Le società di capitali con sede, legale o amministrativa, in Austria sono soggette all’imposta sulle società per i redditi ovunque prodotti. Le società non residenti ed in particolare le stabili organizzazioni di società estere sono soggette a tale imposta per il reddito prodotto in Austria. Con l’Italia (e con quasi tutti i principali Stati) è in vigore un Trattato per evitare le doppie imposizioni. La base imponibile è costituita dai redditi (profitti commerciali, dividendi, interessi, canoni ecc.) conseguiti nell’anno solare con la deduzione di tutti gli oneri e le spese attinenti l’esercizio dell’impresa (stipendi, interessi passivi pagati, diritti di licenza, ammortamenti etc.) Il periodo di ammortamento dipende dalla durata di utilizzo economico del bene in oggetto. Esso differisce pertanto a seconda dei diversi tipi di beni. Per i macchinari, ad esempio, esso oscilla fra i 5 e 10 anni, per gli autoveicoli è di otto anni. Per gli edifici aziendali utilizzati per la produzione e lo stoccaggio delle merci la legge permette un ammortamento del 4% l’anno mentre per gli edifici destinati all’amministrazione è del 2%. Al di là dell’ammortamento ordinario la legge concede, in relazione alla normale durata del bene nell’impresa, degli ammortamenti addizionali nell’anno dell’investimento pari al 12% fino al 1.1.98 e al 9% dopo tale data. Di conseguenza la base dell’ammortamento sale al 112% o al 109% delle spese di acquisto. Per spese provate di ricerca viene riconosciuta, esente da tassazione, una quota del 12%. I dividendi provenienti da partecipazioni al capitale di società austriache oppure da partecipazioni al capitale di società estere in misura superiore al 25% non rientrano nel reddito imponibile.
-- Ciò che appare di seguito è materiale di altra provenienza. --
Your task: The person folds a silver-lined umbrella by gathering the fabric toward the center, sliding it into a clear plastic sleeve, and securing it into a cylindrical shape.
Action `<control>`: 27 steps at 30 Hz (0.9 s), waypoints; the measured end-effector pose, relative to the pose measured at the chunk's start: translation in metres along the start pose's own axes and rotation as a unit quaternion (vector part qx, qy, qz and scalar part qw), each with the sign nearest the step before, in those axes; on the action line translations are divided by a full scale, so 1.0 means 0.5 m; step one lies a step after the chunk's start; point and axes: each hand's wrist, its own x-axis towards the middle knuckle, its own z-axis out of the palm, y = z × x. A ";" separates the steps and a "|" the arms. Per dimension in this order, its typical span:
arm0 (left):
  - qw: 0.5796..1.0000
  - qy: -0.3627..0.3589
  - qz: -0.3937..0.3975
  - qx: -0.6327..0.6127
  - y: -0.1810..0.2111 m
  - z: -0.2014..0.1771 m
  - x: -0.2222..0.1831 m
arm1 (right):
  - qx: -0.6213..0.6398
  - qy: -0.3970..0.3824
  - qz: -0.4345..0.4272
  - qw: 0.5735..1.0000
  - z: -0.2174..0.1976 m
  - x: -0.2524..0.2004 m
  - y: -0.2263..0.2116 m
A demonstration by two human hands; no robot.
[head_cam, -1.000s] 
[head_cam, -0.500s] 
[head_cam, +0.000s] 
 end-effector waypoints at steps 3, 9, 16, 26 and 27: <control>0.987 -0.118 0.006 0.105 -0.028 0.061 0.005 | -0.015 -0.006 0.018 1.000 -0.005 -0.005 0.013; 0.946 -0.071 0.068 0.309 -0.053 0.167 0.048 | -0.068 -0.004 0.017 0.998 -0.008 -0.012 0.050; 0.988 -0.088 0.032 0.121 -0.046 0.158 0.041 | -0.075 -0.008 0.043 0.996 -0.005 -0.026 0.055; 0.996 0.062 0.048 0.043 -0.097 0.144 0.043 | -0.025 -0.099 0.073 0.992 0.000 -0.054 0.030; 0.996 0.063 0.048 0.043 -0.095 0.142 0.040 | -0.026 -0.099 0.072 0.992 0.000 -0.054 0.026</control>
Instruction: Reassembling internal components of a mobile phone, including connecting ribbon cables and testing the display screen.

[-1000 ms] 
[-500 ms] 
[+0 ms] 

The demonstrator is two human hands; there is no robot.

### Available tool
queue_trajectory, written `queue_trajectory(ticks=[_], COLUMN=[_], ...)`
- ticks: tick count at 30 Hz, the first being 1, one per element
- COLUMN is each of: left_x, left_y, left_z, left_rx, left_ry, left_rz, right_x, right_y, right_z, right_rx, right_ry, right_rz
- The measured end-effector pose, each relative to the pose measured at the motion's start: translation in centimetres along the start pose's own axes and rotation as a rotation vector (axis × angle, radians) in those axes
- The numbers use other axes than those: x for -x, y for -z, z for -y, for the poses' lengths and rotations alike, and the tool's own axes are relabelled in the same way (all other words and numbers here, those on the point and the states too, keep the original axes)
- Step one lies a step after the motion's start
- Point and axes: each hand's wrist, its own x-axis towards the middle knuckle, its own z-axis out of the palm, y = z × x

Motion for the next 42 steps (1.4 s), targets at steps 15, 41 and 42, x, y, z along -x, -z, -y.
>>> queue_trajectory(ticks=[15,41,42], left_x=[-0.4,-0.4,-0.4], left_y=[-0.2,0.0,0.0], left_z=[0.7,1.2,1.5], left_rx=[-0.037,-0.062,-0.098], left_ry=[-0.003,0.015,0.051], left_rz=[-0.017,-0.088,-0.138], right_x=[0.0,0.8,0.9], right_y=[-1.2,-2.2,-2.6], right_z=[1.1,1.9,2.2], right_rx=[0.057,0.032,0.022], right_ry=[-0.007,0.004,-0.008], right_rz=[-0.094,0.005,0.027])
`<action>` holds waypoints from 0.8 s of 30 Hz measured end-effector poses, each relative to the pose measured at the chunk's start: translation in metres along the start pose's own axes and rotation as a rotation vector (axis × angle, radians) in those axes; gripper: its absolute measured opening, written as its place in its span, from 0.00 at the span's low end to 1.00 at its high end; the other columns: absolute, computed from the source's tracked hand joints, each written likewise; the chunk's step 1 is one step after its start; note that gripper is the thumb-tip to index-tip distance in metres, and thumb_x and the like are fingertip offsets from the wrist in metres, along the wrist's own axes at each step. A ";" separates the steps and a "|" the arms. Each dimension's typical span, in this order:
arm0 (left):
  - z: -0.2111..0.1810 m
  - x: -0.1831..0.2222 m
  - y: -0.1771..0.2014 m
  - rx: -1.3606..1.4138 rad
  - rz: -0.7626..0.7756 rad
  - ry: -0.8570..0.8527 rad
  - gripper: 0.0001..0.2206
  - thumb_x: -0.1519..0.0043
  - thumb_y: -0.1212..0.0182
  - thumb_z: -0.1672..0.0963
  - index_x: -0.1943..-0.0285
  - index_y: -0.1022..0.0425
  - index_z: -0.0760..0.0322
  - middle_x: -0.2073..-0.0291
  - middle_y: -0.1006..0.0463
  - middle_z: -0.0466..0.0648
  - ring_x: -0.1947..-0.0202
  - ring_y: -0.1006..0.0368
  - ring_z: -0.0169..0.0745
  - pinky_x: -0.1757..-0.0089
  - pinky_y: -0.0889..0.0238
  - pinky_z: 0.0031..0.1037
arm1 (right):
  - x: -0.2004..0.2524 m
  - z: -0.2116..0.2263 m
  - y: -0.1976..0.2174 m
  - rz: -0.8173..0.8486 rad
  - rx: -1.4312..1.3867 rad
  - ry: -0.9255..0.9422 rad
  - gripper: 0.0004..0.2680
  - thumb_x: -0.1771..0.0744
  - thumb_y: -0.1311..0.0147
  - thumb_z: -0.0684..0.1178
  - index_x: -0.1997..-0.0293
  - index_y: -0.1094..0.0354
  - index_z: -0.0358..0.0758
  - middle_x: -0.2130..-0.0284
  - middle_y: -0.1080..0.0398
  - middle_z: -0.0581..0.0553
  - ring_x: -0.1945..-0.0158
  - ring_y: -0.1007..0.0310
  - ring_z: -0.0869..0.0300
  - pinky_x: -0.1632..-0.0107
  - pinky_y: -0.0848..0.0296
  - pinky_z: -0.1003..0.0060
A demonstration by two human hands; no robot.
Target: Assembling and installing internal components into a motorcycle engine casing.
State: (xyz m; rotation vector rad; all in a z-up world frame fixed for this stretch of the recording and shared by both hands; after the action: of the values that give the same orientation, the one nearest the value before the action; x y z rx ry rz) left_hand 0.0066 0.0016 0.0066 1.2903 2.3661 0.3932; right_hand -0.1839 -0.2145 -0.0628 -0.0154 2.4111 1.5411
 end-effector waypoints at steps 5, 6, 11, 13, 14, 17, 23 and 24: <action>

Non rientrano altresì nel reddito imponibile certi redditi di capitale, come depositi bancari presso banche austriache, obbligazioni in scellini posteriori al 1993 etc., che peraltro sono sottoposti alla ritenuta alla fonte del 25%.

 

Rimpatrio dei profitti

Il trasferimento di profitti all´estero è completamente libero. Non esistono in proposito vincoli o restrizioni di sorta.

 

JOINT VENTURE CONTRATTUALI (accordi di licenza)

Una joint venture può costituirsi in Austria in uno dei seguenti modi: a) costituendo una società, che può essere una società di persone oppure di capitali; b) in base ad un contratto di cooperazione al quale si applicano le norme generali (codice civile oppure commerciale); c) costituendo una società semplice La società semplice non è una persona giuridica e non è registrabile nel registro delle società. Normalmente viene formata per la realizzazione di determinate opere e viene disciolta e liquidata quando esse sono state realizzate. I soci rispondono per i debiti della società in via solidale tra di loro. La gestione di una joint venture è regolata dal contratto fra le parti. Il contratto sociale non richiede una forma specifica, ma, per ovvie ragioni, è consigliabile la forma scritta. Esso deve contenere disposizioni sulle prestazioni dei soci e sulla loro reciproca collaborazione, sui poteri di amministrazione, sulle quote di partecipazione e sulla partecipazione agli utili e alle perdite, sulla nomina degli organi della società, sull’ordinamento interno della stessa nonché sull’amministrazione commerciale, tecnica e organizzativa.